Figure 7 Schematic Diagram of a Liquid-Based Solar Heating System Source: 1989 ASHRAE Fundamentals Handbook (ASHRAE, Inc., 1989): 28.29.

In a liquid-based solar heating system (Figure 7), a Differential Temperature Controller (DTC) senses and compares the temperatures of the storage tank and the top of the collector array. While the collector temperature is higher than the storage temperature the pump sends the fluid through the collector to be heated. The fluid’s heat is then transferred to the storage tank directly, or indirectly using a heat exchanger. This fluid loop is protected with a thermal expansion tank to allow for the expansion of the fluid and a vacuum relief valve to open if the pressure inside the loop becomes lower than the atmospheric pressure. If a vacuum is created, the piping can collapse causing the fluid to flash into steam, damaging the system.
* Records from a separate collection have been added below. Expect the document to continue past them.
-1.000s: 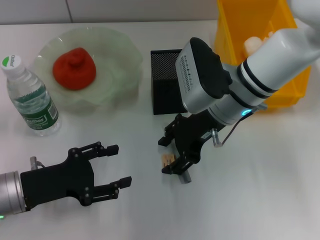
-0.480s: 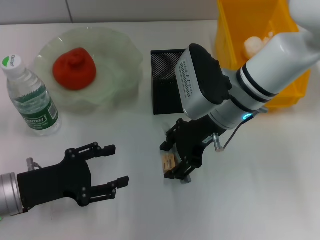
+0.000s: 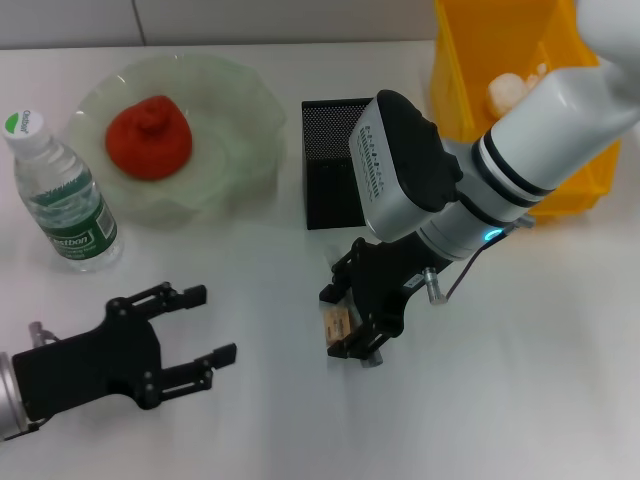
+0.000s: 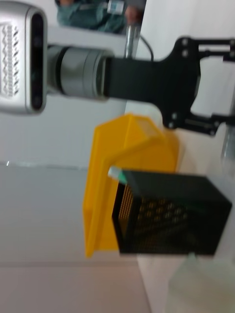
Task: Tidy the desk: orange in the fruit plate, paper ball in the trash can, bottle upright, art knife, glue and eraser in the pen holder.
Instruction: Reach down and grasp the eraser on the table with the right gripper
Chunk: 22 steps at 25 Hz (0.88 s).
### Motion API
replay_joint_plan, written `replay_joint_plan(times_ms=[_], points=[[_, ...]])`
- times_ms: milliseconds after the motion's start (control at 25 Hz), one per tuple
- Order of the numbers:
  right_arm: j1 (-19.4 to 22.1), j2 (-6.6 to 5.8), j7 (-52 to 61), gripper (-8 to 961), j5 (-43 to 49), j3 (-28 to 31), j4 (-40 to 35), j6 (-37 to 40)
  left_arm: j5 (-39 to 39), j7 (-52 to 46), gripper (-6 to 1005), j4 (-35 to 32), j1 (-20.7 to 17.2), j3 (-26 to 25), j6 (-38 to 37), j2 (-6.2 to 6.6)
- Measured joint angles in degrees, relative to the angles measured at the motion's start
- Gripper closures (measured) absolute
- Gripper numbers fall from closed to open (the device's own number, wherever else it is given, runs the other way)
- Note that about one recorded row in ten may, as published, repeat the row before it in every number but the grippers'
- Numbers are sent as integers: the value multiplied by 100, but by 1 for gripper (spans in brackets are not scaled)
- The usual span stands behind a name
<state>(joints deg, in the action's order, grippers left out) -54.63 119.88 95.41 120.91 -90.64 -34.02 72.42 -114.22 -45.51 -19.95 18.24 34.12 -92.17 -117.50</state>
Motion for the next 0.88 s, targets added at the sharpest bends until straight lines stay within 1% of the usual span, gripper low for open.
replay_joint_plan(times_ms=[200, 360, 480, 520, 600, 640, 680, 720, 760, 880], points=[[-10, 0, -1, 269, -4, 0, 1, -1, 8, 100, 219, 0, -178, -229, -35, 0], [-24, 0, -2, 275, -5, 2, 0, -1, 6, 107, 219, 0, -239, -252, -17, 1], [-37, 0, -2, 280, -6, 3, 1, 0, -7, 108, 219, -3, -294, -253, -26, 34], [-38, 0, -2, 282, -6, 3, 0, 0, -9, 108, 219, -8, -366, -255, -66, 116], [-42, 0, -2, 285, -6, -2, -2, 0, -9, 104, 219, -9, -382, -256, -82, 138], [-42, 0, -2, 286, -6, -2, -2, 0, -9, 91, 219, -9, -403, -257, -104, 176], [-45, 0, -2, 288, -6, -4, -3, 1, -9, 91, 219, -9, -403, -257, -104, 176], [-47, 0, -2, 289, -6, -5, -4, 7, -18, 48, 219, -8, -432, -257, -213, 262], [-48, 0, -2, 291, -6, -6, -4, 15, -18, 44, 219, -7, -447, -257, -279, 294], [-48, 0, -2, 296, -6, -14, -7, 26, -14, 40, 220, -7, -473, -257, -359, 330]])
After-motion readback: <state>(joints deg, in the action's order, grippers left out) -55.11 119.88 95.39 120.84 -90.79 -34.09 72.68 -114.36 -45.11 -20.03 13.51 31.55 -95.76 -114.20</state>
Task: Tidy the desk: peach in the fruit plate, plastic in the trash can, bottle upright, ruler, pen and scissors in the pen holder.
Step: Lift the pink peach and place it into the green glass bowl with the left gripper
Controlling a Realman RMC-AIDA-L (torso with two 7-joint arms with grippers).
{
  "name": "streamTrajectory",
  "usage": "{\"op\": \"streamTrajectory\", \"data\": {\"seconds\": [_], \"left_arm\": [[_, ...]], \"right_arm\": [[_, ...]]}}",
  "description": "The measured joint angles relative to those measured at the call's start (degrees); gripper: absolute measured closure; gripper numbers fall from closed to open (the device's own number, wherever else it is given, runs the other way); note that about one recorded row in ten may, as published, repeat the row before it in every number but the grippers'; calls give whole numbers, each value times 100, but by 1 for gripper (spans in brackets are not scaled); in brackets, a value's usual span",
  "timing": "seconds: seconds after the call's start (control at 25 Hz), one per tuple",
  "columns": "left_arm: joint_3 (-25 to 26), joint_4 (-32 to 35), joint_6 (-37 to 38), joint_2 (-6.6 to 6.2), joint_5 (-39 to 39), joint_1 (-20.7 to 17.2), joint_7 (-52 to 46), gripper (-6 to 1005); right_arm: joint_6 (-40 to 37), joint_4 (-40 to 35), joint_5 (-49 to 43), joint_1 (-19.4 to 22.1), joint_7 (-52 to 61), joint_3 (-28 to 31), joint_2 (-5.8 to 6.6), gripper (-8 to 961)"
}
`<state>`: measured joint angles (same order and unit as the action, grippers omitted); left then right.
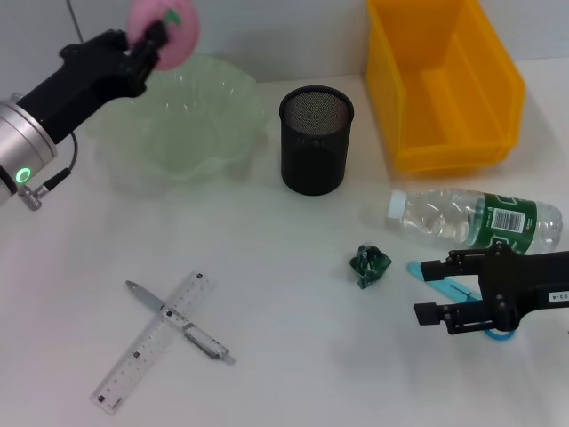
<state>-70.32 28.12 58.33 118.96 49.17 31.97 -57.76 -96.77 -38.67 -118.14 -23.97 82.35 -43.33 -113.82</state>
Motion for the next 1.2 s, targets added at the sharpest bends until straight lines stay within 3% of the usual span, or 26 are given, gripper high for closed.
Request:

Water for domestic use is pumped into the preheat tank, and heat is added through the tank’s heat exchanger. After the water is heated it moves into the service hot water tank for storage until it is used. If the water is not adequately heated in the preheat tank, the auxiliary heat supply is used to heat the water to the required temperature.

To heat the space, fluid from the storage tank is circulated through the coils in the building duct system. If the air cannot be adequately heated by the solar storage system, auxiliary heat is added by the furnace.

Figure 8 Schematic Diagram of an Air-Based Solar Air Heating System Source: 1989 ASHRAE Fundamentals Handbook (ASHRAE, Inc., 1989): 28.29.

Air in the air-based solar heating system (Figure 8) is pulled through the collector, preheat tank heat exchanger, and damper A. Dampers are used in a ductline to stop or redirect airflow in the duct, just as valves are used in piping to stop water flow. The fan then pushes the air to damper B. If the building requires heat, the air is directed to the building, otherwise, the air goes to the rock bin for heat storage. The air used to heat the building, or from the rock bin, then cycles through the collector again. If the collector is not receiving sunlight and the building requires heat, damper C will close and the air will come from the building and into the rock bin to be heated. The air then is blown into the building. When the collector and rock bin are both too cool to heat the air, auxiliary heat is added by the furnace.

Domestic hot water is heated by pumping cold water into the preheat tank. The water is pumped through a heat exchanger to be heated before passing into the water heater. The water is heated by the auxiliary heat supply if it is insufficiently heated in the preheat tank. The water is then stored in the water heater until needed.

Written April 20, 1998